» Action item: Below are the records; repeat them in full, exactly.

» Items listed in a dataset:
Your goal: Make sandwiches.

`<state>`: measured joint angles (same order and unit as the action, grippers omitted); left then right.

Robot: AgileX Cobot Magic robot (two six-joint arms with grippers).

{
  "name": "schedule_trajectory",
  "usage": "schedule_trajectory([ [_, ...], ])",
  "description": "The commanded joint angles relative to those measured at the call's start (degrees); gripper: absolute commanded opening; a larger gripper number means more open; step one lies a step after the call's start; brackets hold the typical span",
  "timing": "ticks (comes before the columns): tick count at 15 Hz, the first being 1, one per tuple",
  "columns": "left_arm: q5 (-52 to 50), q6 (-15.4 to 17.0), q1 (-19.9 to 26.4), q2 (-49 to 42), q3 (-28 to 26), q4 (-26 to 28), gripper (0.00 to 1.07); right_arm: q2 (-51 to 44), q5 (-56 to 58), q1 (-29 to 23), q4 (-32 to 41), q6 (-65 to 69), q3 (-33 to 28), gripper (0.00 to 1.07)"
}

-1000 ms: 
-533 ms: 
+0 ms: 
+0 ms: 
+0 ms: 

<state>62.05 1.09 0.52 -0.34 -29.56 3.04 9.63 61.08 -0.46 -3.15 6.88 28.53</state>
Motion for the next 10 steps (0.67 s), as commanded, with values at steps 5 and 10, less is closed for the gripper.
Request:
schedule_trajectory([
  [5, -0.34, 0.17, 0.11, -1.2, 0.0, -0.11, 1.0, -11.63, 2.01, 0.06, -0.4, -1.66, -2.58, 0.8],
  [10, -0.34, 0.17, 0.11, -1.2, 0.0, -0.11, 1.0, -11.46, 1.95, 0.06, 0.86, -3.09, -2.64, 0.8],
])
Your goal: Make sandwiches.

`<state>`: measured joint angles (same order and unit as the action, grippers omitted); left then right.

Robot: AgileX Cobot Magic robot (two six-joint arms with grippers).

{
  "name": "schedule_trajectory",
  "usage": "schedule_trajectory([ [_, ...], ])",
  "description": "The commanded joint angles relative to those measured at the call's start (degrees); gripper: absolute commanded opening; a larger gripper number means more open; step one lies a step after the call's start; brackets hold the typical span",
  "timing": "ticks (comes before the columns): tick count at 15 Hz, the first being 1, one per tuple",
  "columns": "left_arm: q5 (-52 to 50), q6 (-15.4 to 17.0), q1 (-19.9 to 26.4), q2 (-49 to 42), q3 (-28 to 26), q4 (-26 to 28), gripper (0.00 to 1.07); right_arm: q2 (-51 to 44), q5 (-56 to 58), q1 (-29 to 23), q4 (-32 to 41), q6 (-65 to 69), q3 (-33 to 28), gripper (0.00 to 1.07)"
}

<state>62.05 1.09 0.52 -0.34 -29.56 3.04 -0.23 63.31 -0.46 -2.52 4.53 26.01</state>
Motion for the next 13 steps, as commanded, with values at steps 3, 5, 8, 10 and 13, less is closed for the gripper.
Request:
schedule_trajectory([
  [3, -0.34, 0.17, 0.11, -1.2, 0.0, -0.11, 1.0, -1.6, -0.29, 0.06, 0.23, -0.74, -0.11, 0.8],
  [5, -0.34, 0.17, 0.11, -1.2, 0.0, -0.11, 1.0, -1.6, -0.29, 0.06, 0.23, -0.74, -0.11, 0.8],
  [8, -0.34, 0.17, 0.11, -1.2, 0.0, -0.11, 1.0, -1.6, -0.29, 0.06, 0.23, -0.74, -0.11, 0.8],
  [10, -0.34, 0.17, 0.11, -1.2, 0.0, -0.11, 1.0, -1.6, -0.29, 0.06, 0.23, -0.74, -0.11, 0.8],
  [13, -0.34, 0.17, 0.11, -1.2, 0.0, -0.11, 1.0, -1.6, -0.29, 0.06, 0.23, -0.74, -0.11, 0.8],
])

» Output of the exercise:
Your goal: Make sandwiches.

`<state>`: measured joint angles (same order and unit as the action, grippers omitted); left then right.

Robot: AgileX Cobot Magic robot (two six-joint arms with grippers).

{
  "name": "schedule_trajectory",
  "usage": "schedule_trajectory([ [_, ...], ])",
  "description": "The commanded joint angles relative to those measured at the call's start (degrees); gripper: absolute commanded opening; a larger gripper number means more open; step one lies a step after the call's start; brackets hold the typical span",
  "timing": "ticks (comes before the columns): tick count at 15 Hz, the first being 1, one per tuple",
  "columns": "left_arm: q5 (-52 to 50), q6 (-15.4 to 17.0), q1 (-19.9 to 26.4), q2 (-49 to 42), q3 (-28 to 26), q4 (-26 to 28), gripper (0.00 to 1.07); right_arm: q2 (-51 to 44), q5 (-56 to 58), q1 (-29 to 23), q4 (-32 to 41), q6 (-65 to 69), q3 (-33 to 28), gripper (0.00 to 1.07)"
}

-1000 ms: 
-533 ms: 
+0 ms: 
+0 ms: 
+0 ms: 

<state>62.05 1.09 0.52 -0.34 -29.56 3.04 9.63 61.08 -0.46 -3.15 6.88 28.53</state>
Motion for the next 10 steps (0.67 s), as commanded, with values at steps 5 and 10, less is closed for the gripper.
Request:
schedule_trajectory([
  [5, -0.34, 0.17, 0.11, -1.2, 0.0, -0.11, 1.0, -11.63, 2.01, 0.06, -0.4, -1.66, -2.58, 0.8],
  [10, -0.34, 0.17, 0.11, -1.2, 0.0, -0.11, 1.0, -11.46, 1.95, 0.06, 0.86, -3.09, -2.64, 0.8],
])
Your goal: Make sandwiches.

`<state>`: measured joint angles (same order and unit as the action, grippers omitted); left then right.

Robot: AgileX Cobot Magic robot (two six-joint arms with grippers).

{
  "name": "schedule_trajectory",
  "usage": "schedule_trajectory([ [_, ...], ])",
  "description": "The commanded joint angles relative to those measured at the call's start (degrees); gripper: absolute commanded opening; a larger gripper number means more open; step one lies a step after the call's start; brackets hold the typical span",
  "timing": "ticks (comes before the columns): tick count at 15 Hz, the first being 1, one per tuple",
  "columns": "left_arm: q5 (-52 to 50), q6 (-15.4 to 17.0), q1 (-19.9 to 26.4), q2 (-49 to 42), q3 (-28 to 26), q4 (-26 to 28), gripper (0.00 to 1.07); right_arm: q2 (-51 to 44), q5 (-56 to 58), q1 (-29 to 23), q4 (-32 to 41), q6 (-65 to 69), q3 (-33 to 28), gripper (0.00 to 1.07)"
}

<state>62.05 1.09 0.52 -0.34 -29.56 3.04 -0.23 63.31 -0.46 -2.52 4.53 26.01</state>
Motion for the next 13 steps, as commanded, with values at steps 3, 5, 8, 10 and 13, less is closed for the gripper.
Request:
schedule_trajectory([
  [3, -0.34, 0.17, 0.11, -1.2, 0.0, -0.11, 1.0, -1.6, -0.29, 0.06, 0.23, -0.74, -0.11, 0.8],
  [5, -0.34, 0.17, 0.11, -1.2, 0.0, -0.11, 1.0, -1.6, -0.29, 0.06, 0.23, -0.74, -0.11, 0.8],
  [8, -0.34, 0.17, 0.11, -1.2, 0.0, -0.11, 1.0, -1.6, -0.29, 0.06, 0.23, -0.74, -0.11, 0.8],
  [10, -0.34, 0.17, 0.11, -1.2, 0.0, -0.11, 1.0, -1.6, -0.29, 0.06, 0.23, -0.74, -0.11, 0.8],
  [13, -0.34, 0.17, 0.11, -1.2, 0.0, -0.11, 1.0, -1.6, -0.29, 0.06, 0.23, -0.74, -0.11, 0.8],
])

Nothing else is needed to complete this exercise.